## INPUT MATERIAL
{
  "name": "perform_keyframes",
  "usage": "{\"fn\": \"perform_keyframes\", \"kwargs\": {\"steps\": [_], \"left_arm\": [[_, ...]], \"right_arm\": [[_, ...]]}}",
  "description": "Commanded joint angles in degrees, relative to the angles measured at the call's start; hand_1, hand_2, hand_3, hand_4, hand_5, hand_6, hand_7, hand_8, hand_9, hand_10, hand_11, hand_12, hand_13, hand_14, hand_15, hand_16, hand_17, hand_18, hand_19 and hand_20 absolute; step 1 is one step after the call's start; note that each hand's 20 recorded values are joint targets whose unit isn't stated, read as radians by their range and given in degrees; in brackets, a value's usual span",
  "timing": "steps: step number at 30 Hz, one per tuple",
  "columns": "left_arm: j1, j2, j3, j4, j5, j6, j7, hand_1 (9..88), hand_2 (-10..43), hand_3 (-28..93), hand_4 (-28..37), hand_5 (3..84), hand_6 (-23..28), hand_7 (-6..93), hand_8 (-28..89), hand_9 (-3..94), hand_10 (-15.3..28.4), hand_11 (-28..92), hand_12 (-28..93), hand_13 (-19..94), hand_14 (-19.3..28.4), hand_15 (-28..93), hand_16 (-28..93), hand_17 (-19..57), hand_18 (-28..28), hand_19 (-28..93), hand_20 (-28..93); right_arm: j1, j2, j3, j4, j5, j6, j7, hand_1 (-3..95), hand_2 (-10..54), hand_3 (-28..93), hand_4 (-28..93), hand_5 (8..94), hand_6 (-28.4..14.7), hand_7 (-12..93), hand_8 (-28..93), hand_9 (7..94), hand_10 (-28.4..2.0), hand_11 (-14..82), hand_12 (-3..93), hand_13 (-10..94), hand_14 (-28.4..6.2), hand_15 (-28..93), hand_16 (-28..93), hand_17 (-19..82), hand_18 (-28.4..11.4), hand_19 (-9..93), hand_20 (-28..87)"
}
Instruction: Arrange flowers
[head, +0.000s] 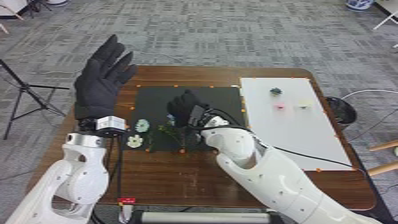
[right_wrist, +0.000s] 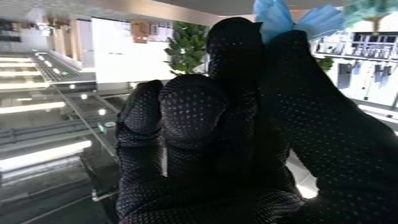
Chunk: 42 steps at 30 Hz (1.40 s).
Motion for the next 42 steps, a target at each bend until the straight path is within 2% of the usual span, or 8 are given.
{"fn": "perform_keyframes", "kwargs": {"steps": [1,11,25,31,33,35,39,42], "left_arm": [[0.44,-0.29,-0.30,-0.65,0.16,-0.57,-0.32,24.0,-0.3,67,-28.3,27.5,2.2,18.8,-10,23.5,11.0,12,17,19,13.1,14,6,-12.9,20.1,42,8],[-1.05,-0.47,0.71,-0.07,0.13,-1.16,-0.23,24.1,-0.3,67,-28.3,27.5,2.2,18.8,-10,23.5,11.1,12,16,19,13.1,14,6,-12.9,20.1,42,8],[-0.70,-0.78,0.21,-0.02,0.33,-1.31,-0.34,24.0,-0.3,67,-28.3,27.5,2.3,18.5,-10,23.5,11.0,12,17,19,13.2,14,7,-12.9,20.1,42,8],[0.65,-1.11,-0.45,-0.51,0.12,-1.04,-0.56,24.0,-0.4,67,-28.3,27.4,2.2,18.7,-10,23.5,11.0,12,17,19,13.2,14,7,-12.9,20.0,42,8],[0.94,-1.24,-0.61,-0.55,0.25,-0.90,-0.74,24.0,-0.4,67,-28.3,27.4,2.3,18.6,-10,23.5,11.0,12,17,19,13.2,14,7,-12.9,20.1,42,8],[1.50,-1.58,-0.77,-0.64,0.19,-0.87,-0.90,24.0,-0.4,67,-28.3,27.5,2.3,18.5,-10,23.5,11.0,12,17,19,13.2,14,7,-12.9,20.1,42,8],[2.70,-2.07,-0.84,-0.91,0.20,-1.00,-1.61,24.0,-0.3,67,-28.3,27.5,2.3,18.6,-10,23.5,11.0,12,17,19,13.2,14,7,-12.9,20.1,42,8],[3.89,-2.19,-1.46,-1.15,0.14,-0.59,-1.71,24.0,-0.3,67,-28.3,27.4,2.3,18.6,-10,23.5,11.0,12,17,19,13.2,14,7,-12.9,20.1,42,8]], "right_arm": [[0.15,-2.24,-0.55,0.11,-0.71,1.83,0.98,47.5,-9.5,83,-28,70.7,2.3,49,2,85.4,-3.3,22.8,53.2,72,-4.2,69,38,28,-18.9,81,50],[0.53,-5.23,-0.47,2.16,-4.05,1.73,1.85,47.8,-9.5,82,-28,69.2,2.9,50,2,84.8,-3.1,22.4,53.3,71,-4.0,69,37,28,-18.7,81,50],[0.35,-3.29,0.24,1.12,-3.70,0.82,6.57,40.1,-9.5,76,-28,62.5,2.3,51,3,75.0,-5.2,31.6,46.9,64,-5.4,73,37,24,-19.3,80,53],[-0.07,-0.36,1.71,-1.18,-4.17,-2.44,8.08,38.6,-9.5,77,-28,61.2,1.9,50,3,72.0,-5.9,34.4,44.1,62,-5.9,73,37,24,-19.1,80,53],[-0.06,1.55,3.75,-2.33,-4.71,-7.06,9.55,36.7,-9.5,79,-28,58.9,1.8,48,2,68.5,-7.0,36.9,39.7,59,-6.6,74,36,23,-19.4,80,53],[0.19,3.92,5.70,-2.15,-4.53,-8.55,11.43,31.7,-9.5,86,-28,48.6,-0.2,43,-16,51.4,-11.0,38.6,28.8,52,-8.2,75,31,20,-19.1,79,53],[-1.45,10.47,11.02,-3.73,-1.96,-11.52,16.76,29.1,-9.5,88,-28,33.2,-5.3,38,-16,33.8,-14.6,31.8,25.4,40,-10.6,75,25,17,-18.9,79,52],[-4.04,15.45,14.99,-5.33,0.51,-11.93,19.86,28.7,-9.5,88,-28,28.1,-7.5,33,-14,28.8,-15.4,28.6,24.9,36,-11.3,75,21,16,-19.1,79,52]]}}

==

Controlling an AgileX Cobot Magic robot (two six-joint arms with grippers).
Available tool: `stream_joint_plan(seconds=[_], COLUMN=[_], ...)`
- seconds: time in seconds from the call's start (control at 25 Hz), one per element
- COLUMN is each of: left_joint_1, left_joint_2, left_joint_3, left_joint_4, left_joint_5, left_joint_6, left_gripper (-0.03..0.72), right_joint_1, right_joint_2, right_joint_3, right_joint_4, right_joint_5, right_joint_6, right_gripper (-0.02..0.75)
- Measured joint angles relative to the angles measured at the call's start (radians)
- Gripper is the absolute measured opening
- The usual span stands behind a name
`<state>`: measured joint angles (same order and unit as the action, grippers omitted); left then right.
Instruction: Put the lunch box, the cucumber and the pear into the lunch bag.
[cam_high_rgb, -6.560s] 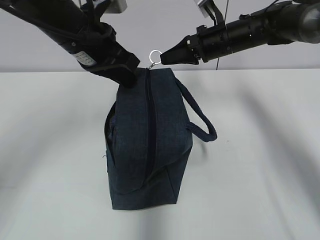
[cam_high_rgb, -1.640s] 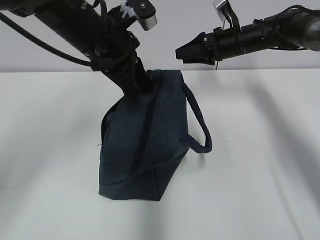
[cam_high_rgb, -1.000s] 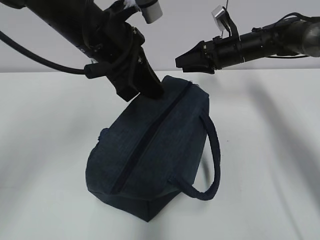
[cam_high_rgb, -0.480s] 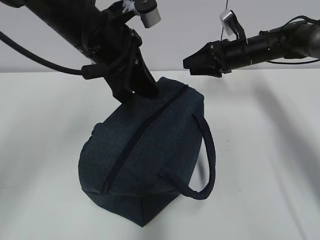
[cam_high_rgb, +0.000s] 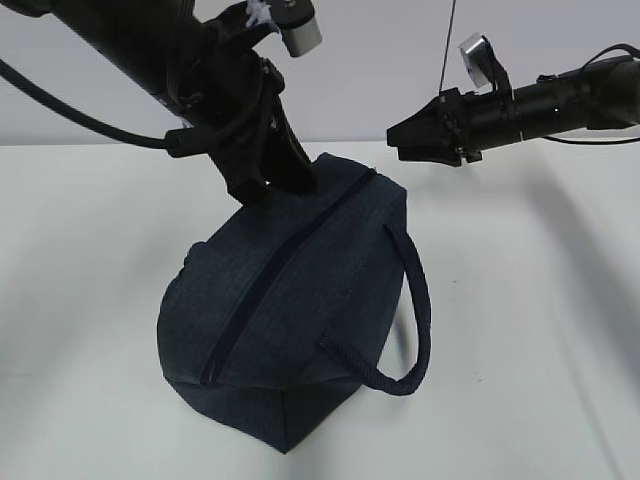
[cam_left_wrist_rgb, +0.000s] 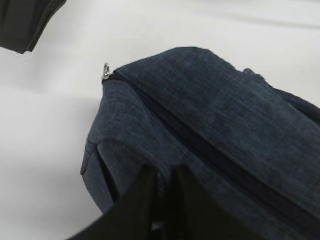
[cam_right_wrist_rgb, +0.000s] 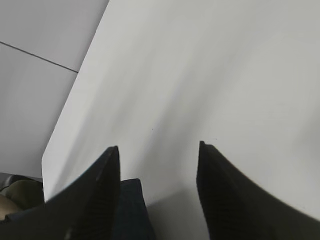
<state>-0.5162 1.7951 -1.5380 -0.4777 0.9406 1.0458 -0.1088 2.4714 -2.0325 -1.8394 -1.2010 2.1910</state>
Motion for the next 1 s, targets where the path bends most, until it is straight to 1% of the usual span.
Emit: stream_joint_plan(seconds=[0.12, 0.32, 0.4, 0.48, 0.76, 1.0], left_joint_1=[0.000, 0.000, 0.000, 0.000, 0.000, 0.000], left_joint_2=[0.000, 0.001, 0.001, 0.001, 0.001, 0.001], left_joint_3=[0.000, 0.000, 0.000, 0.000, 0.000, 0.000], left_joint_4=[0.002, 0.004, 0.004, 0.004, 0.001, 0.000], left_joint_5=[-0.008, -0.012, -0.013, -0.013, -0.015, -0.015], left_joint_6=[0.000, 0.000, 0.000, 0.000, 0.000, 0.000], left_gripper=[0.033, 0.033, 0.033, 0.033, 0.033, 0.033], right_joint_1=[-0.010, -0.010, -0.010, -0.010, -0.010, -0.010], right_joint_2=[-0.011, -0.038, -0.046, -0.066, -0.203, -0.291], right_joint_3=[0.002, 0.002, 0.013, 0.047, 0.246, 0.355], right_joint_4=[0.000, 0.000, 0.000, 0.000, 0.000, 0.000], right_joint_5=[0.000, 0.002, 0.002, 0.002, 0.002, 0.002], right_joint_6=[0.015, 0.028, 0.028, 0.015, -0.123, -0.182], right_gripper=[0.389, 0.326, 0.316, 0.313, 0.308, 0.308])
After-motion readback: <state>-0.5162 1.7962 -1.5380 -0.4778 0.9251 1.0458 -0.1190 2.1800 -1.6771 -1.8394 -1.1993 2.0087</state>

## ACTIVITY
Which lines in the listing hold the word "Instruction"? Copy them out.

## TASK ANSWER
Instruction: Arrange flowers
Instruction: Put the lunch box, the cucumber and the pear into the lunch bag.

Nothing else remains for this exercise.